Would you please copy each line below that includes the string "cluster"?

> **Supplied data**:
........

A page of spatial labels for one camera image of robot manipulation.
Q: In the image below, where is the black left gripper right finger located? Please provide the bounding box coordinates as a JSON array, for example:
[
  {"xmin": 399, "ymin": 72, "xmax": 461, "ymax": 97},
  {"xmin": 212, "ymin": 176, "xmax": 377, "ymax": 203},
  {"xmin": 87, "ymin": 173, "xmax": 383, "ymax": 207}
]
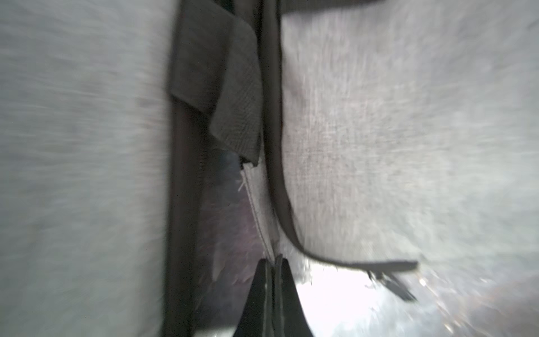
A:
[{"xmin": 273, "ymin": 255, "xmax": 314, "ymax": 337}]

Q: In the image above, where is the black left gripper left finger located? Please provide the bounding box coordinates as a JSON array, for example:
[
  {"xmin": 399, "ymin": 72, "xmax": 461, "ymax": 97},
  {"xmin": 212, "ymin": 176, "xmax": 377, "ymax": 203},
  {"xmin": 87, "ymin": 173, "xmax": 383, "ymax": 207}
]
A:
[{"xmin": 233, "ymin": 258, "xmax": 274, "ymax": 337}]

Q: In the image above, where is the grey laptop bag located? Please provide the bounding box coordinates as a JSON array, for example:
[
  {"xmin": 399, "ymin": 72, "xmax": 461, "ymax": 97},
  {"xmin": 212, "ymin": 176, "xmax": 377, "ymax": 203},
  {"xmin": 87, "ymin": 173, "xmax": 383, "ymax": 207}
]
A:
[
  {"xmin": 244, "ymin": 1, "xmax": 538, "ymax": 300},
  {"xmin": 1, "ymin": 1, "xmax": 262, "ymax": 336}
]

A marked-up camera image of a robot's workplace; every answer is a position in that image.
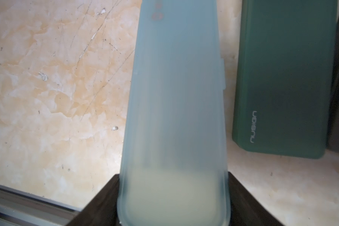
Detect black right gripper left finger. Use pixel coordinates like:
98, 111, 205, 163
67, 174, 120, 226

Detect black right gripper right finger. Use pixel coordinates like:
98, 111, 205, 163
228, 173, 283, 226

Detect light teal pencil case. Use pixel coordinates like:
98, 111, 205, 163
117, 1, 231, 226

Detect dark green pencil case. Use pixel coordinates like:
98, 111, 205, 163
232, 1, 338, 159

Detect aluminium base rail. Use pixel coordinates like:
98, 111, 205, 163
0, 185, 81, 226

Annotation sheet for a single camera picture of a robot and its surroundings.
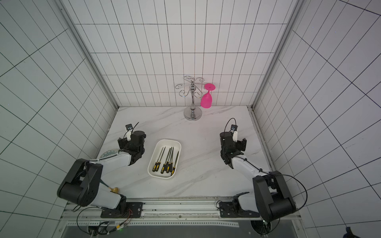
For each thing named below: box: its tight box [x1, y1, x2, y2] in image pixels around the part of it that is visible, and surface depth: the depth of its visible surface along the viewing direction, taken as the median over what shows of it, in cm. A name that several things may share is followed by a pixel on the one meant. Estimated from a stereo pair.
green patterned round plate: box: [99, 149, 119, 160], surface depth 91 cm
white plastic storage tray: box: [147, 138, 183, 179], surface depth 92 cm
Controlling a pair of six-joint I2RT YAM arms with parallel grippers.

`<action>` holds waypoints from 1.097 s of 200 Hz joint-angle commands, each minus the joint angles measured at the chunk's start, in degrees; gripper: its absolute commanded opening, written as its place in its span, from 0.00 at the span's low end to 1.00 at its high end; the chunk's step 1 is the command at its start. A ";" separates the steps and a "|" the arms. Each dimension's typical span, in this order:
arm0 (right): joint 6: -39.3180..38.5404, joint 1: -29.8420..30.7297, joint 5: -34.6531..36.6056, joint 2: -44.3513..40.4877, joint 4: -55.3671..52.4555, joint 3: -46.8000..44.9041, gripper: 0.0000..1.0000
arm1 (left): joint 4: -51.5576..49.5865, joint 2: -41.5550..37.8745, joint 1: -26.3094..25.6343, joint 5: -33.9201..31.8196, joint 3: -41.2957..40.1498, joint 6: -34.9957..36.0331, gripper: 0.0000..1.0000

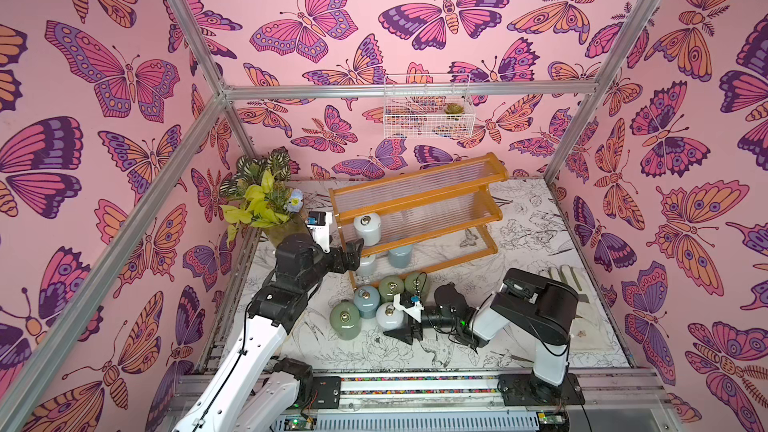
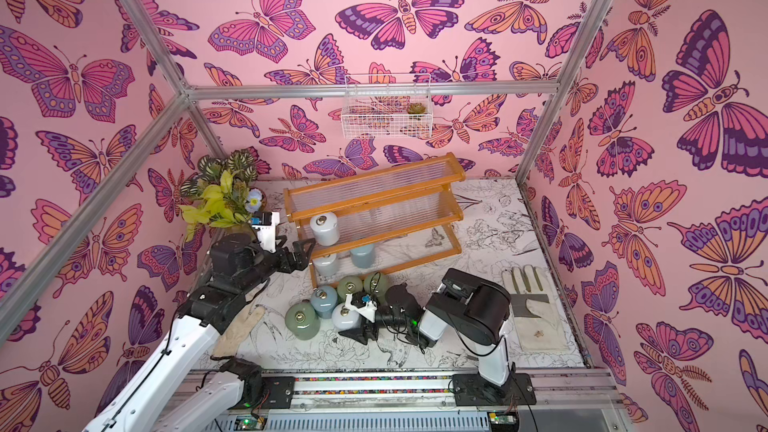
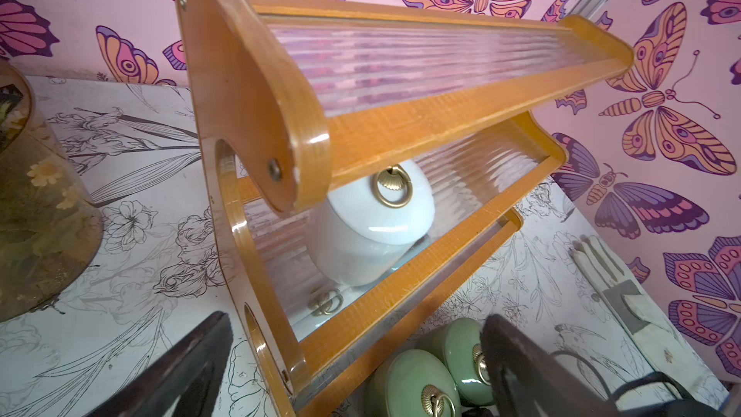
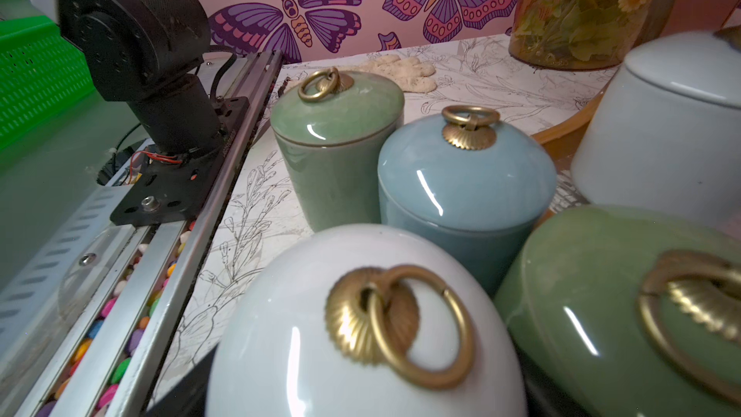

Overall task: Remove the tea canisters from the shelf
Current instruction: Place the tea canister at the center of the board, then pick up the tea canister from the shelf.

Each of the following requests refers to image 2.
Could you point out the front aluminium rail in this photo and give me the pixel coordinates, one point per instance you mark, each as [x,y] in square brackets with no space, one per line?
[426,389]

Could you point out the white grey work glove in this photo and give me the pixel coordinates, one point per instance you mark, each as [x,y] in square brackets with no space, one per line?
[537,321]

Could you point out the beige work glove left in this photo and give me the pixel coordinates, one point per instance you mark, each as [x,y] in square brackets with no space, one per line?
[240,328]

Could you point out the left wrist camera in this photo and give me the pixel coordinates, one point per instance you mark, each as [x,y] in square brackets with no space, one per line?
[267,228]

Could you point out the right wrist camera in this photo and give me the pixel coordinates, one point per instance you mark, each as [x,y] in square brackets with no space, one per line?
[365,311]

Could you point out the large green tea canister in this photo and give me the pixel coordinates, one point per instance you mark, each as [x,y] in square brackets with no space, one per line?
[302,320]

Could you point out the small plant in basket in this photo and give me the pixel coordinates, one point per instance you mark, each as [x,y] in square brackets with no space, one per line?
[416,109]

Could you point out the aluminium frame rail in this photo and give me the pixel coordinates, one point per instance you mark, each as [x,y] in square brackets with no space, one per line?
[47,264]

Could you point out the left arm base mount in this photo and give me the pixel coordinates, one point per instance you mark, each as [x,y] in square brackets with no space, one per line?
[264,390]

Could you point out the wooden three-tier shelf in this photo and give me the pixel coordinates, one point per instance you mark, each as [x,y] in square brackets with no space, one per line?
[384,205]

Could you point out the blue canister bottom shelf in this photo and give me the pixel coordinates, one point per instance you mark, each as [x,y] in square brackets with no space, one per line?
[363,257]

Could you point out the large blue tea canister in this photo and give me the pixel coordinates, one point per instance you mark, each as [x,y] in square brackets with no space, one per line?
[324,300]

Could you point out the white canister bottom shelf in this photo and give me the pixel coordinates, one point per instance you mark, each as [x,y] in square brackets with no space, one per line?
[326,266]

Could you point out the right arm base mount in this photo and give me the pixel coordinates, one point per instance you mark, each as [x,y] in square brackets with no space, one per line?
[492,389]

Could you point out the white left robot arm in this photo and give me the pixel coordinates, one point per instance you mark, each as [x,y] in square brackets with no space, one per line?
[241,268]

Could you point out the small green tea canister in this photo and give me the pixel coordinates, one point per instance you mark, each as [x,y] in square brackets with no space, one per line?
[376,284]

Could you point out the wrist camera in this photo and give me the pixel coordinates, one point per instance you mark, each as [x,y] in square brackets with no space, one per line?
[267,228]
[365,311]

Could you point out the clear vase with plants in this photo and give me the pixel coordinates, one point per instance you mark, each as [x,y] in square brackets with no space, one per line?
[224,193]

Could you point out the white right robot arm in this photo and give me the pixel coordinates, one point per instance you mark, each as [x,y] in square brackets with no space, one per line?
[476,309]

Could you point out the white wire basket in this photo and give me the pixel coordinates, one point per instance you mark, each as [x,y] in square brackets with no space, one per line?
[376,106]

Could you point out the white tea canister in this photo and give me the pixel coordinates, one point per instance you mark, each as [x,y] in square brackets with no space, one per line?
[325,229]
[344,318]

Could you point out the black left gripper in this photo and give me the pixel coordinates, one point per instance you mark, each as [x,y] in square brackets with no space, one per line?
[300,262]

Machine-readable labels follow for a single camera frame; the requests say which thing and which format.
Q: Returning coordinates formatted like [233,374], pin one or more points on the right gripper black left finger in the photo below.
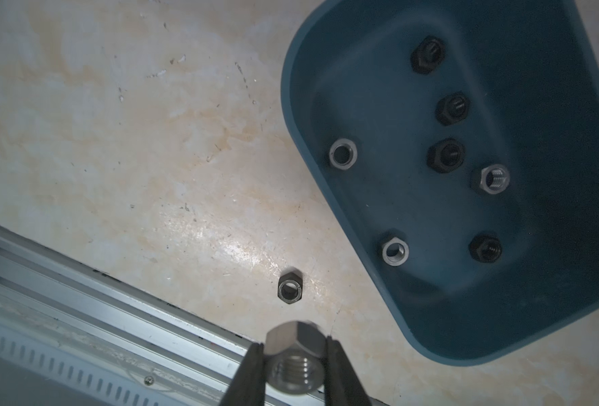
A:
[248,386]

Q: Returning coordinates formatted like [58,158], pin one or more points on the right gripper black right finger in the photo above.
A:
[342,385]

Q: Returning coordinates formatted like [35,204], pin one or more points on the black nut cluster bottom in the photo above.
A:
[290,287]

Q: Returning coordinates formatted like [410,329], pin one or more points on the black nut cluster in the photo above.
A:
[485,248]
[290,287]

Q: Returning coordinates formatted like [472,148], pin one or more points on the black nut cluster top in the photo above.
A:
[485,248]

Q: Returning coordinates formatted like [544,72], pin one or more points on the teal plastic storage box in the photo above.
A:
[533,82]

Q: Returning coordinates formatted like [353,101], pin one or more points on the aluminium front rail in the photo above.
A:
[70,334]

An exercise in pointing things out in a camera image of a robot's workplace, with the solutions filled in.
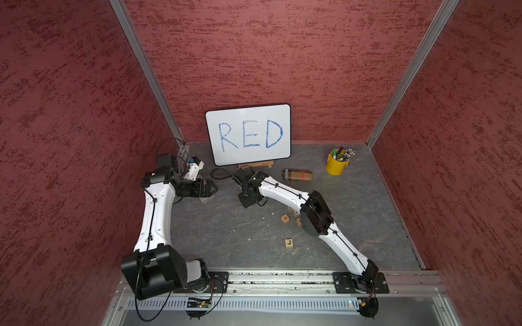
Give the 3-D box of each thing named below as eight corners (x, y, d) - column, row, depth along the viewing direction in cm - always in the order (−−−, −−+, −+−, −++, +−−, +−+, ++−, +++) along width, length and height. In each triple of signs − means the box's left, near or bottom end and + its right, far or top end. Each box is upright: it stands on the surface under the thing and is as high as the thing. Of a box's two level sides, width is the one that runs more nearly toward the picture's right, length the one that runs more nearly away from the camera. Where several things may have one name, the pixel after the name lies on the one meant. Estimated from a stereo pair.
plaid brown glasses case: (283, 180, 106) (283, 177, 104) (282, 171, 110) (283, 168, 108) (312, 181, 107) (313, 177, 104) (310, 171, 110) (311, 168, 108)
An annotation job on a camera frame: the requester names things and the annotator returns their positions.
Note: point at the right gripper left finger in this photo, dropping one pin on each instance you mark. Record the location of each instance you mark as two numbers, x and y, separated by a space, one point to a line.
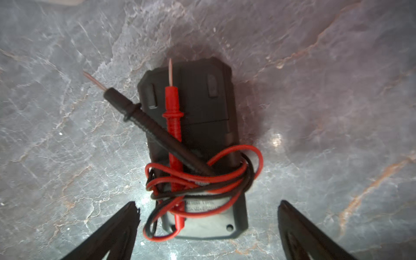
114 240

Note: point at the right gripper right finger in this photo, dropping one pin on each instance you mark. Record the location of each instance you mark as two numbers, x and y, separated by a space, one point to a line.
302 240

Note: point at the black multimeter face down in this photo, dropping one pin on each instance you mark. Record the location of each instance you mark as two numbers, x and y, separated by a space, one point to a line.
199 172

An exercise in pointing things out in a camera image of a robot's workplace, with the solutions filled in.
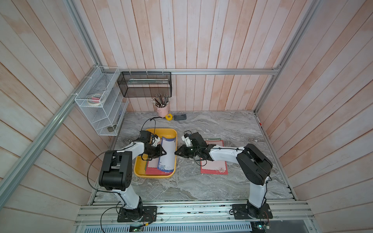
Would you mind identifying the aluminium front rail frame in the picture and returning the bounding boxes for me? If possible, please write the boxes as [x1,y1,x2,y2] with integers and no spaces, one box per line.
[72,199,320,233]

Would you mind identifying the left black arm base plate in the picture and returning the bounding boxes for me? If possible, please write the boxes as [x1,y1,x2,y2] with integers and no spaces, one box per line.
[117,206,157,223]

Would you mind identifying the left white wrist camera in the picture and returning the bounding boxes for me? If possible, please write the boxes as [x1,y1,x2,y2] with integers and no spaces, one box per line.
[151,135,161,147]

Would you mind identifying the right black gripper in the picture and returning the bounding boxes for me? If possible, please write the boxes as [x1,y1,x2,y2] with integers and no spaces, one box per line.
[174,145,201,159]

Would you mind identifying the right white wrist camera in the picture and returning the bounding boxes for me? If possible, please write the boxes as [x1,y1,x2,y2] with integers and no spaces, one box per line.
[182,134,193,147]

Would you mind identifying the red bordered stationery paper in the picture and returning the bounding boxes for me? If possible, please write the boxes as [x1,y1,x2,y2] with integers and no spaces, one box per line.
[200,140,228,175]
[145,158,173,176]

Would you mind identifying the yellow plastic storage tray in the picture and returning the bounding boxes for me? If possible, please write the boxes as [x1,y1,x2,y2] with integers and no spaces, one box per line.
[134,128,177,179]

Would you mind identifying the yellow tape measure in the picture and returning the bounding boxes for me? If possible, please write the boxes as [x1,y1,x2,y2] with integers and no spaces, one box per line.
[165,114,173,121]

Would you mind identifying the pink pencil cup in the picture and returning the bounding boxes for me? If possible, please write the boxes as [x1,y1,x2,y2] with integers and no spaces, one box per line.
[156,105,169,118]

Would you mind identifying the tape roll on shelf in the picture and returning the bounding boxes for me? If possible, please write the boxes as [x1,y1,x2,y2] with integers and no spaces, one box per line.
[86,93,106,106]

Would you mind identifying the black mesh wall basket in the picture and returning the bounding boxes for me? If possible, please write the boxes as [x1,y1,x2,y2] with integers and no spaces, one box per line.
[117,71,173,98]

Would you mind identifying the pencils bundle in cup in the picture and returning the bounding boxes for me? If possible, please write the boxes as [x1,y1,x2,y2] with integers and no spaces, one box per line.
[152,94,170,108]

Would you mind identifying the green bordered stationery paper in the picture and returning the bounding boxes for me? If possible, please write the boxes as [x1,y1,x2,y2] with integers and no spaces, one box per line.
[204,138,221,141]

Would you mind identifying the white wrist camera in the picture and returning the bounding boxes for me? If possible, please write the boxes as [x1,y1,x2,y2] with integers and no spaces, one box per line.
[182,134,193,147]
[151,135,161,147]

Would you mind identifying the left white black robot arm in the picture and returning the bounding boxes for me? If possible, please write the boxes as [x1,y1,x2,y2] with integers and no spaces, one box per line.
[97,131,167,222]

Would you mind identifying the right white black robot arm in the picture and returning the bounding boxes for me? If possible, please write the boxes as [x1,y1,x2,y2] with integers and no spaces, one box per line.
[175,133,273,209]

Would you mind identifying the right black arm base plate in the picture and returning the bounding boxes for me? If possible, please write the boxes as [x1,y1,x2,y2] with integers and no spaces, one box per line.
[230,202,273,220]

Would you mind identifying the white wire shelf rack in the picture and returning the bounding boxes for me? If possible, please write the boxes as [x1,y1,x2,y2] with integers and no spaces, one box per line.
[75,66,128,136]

........

> **Solution for this task**:
Q: Returning coordinates formatted like [35,204], pin one or more points on the black nut cluster bottom in the photo above.
Q: Returning coordinates formatted like [410,329], pin one or more points on the black nut cluster in the photo above.
Q: Returning coordinates formatted like [472,148], pin one or more points on the black nut cluster top in the photo above.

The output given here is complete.